Task description –
Among the entries below, tally each line in which the word "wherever" is found, then state the tally alone.

(Stored dataset items)
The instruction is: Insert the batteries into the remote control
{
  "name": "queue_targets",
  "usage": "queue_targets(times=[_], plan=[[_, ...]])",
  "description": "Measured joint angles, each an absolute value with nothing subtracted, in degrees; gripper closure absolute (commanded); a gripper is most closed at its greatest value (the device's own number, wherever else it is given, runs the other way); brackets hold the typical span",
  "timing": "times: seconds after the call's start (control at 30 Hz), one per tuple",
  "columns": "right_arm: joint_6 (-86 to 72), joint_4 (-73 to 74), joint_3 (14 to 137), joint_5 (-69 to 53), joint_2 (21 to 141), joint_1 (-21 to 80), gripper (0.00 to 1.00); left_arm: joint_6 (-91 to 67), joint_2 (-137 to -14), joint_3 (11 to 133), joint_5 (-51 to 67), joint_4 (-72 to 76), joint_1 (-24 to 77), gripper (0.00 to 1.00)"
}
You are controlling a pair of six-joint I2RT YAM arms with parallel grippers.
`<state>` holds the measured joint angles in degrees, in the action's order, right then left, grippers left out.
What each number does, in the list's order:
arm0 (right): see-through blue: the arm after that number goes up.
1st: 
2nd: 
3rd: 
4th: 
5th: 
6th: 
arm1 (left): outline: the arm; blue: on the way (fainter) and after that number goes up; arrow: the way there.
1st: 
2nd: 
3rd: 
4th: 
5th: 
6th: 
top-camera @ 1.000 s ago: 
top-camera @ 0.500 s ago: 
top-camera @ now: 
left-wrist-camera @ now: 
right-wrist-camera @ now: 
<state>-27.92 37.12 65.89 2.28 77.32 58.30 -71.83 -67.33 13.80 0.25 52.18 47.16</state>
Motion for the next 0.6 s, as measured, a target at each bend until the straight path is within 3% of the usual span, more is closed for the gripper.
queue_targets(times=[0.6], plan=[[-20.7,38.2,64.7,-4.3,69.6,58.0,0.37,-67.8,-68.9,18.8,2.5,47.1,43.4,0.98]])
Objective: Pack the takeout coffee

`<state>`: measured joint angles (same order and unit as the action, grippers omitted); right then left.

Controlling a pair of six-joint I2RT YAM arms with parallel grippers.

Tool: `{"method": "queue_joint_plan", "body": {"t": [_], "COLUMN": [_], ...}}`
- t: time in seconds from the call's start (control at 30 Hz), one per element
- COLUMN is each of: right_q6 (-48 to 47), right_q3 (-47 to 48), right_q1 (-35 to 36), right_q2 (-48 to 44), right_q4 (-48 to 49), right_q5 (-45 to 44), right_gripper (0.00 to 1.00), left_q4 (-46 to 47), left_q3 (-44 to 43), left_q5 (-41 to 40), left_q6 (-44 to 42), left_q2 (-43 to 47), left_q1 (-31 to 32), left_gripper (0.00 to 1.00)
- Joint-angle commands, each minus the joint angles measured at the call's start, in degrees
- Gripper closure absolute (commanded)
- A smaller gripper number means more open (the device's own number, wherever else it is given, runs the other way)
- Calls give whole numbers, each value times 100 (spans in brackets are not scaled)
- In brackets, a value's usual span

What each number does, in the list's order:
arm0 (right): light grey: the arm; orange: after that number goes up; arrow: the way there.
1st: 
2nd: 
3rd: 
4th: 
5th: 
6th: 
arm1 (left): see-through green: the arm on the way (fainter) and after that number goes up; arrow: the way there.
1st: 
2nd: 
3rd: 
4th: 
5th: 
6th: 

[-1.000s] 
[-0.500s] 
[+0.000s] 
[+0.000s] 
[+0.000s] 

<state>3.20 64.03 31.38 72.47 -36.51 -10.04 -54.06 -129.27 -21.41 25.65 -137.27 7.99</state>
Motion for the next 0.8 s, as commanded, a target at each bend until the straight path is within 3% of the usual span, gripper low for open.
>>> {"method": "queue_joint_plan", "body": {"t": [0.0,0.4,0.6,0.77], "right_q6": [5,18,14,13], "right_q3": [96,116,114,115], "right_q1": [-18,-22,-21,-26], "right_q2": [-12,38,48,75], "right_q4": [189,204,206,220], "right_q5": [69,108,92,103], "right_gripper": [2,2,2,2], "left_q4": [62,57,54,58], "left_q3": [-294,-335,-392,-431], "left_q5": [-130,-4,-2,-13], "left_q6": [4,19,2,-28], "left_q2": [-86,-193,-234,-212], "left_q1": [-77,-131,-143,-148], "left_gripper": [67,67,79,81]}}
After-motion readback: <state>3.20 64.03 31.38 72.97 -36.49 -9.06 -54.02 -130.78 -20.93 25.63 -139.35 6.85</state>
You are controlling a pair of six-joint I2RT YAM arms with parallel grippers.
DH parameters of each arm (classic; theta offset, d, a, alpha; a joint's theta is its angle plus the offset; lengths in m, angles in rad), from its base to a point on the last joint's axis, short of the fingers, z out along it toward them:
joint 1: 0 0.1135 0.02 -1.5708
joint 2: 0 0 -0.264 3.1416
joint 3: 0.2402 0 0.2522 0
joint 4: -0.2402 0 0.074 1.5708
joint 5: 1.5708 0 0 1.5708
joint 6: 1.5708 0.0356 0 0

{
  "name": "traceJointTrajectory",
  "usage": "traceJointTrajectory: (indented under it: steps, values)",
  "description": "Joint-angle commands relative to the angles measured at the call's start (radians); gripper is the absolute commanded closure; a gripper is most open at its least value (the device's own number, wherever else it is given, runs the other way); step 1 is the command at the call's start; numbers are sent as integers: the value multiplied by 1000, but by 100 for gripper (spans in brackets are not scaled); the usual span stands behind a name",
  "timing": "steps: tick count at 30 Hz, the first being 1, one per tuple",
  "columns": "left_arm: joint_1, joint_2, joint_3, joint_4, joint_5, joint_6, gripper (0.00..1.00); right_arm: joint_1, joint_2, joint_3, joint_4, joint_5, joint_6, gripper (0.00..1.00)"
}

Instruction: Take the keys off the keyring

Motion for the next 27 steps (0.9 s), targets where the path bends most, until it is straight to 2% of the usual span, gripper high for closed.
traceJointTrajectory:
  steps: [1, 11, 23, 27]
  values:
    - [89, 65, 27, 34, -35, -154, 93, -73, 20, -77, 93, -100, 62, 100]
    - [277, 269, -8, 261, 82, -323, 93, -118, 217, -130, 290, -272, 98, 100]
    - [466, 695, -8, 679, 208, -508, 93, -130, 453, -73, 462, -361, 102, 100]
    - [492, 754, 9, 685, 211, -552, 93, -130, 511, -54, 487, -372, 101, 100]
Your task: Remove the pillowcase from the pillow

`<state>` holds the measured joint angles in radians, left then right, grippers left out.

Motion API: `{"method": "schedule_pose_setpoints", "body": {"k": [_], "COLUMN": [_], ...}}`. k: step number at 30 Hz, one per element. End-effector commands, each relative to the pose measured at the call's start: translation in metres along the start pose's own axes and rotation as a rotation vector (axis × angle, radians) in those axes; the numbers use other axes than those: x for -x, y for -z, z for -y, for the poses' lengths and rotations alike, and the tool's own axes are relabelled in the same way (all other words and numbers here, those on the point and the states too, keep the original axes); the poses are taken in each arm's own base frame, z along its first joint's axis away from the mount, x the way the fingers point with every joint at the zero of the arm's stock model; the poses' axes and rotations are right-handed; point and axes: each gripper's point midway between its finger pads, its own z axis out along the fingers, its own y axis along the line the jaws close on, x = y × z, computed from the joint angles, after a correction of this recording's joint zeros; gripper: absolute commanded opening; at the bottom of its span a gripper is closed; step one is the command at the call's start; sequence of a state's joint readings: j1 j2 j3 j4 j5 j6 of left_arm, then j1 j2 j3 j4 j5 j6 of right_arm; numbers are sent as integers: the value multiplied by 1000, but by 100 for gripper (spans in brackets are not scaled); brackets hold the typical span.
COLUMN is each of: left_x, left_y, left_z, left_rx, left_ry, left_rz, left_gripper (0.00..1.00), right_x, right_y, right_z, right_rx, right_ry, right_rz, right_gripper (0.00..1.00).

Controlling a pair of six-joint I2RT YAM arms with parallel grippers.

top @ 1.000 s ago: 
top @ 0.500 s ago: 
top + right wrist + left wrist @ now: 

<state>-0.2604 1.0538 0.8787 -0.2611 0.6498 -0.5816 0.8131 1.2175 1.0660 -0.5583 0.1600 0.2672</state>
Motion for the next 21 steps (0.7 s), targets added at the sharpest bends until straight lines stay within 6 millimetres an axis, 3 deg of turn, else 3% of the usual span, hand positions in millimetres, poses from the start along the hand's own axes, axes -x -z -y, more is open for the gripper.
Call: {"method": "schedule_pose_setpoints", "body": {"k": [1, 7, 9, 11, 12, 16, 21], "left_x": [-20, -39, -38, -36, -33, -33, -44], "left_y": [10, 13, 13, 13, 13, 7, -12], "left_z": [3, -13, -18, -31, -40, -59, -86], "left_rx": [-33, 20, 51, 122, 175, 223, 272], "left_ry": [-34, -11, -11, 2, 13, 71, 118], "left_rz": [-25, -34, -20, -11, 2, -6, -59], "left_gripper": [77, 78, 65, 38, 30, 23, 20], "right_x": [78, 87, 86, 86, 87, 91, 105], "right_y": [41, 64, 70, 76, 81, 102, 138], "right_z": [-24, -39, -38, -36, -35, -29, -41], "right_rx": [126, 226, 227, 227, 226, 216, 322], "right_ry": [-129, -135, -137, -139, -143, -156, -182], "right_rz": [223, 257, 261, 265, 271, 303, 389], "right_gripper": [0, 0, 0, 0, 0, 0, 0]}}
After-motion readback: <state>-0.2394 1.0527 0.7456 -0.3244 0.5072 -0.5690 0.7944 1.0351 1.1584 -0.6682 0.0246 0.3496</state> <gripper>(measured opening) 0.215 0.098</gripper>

Solution for this task –
3